On entend aussi des « Mort aux Saoud », la dynastie régnant en Arabie saoudite, allié des Etats-Unis.
Le général de l’amour submergé par une marée humaine
Faisant état de « plusieurs millions » de personnes dans la rue, la télévision d’Etat iranienne a parlé d’une « résurrection sans précédent de la capitale iranienne ».
Rendant compte de l’engouement suscité par la venue de la dépouille du général Soleimani à Machhad dimanche soir, le quotidien réformateur Arman titre lundi « Le général de l’amour submergé par une marée humaine ».
L’ultraconservateur Kayhan parle lui en Une d' »un cri unanime à travers la communauté musulmane »: « Vengeance, vengeance! »
Depuis la mort du général Soleimani le monde entier redoute une grave escalade.
Téhéran a promis une « riposte militaire », une « dure vengeance » qui frappera « au bon endroit et au bon moment ».

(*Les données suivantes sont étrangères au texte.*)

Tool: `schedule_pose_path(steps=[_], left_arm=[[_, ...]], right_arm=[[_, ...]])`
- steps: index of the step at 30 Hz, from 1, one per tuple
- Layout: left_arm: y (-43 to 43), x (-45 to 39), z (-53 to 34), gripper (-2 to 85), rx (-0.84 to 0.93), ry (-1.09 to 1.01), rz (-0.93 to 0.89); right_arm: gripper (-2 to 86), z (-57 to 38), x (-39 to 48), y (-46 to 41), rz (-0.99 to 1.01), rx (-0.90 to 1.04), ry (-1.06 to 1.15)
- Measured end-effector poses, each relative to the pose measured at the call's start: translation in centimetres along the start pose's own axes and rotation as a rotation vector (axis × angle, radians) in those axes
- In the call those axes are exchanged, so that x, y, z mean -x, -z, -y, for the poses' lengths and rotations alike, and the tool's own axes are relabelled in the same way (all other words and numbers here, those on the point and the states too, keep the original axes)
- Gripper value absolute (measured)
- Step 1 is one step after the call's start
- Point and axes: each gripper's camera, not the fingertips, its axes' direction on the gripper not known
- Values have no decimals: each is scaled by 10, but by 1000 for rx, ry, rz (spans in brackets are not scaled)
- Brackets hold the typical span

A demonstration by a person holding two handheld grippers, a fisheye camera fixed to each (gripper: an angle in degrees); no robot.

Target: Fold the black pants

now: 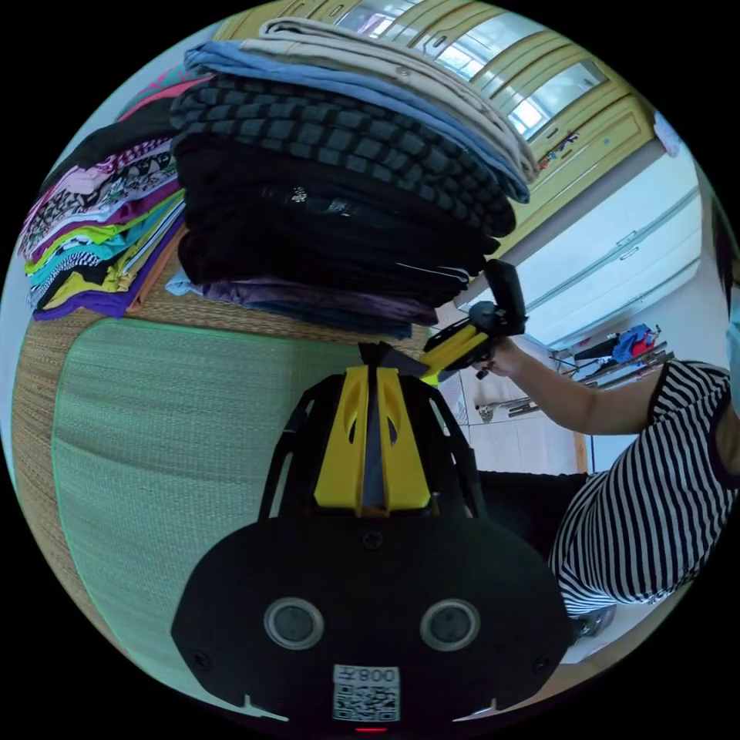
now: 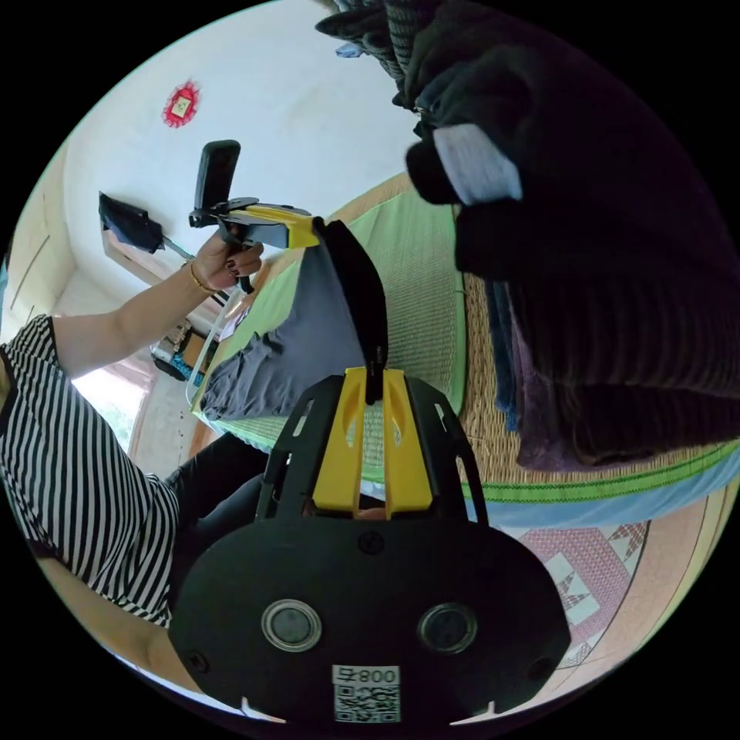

Alors que les appels à la « désescalade » et à la « retenue » émanant de nombreuses capitales dans le monde se multiplient, le président américain Donald Trump ne fait rien pour apaiser les inquiétudes.
Si l’Iran fait « quoi que ce soit, il y aura des représailles majeures », a-t-il lancé dimanche.
Trump a également évoqué la possibilité d’imposer des sanctions « très fortes » à l’encontre de Bagdad après le vote dimanche par le Parlement irakien d’une résolution demandant l’expulsion des troupes américaines d’Irak. L’Iran a salué cette décision.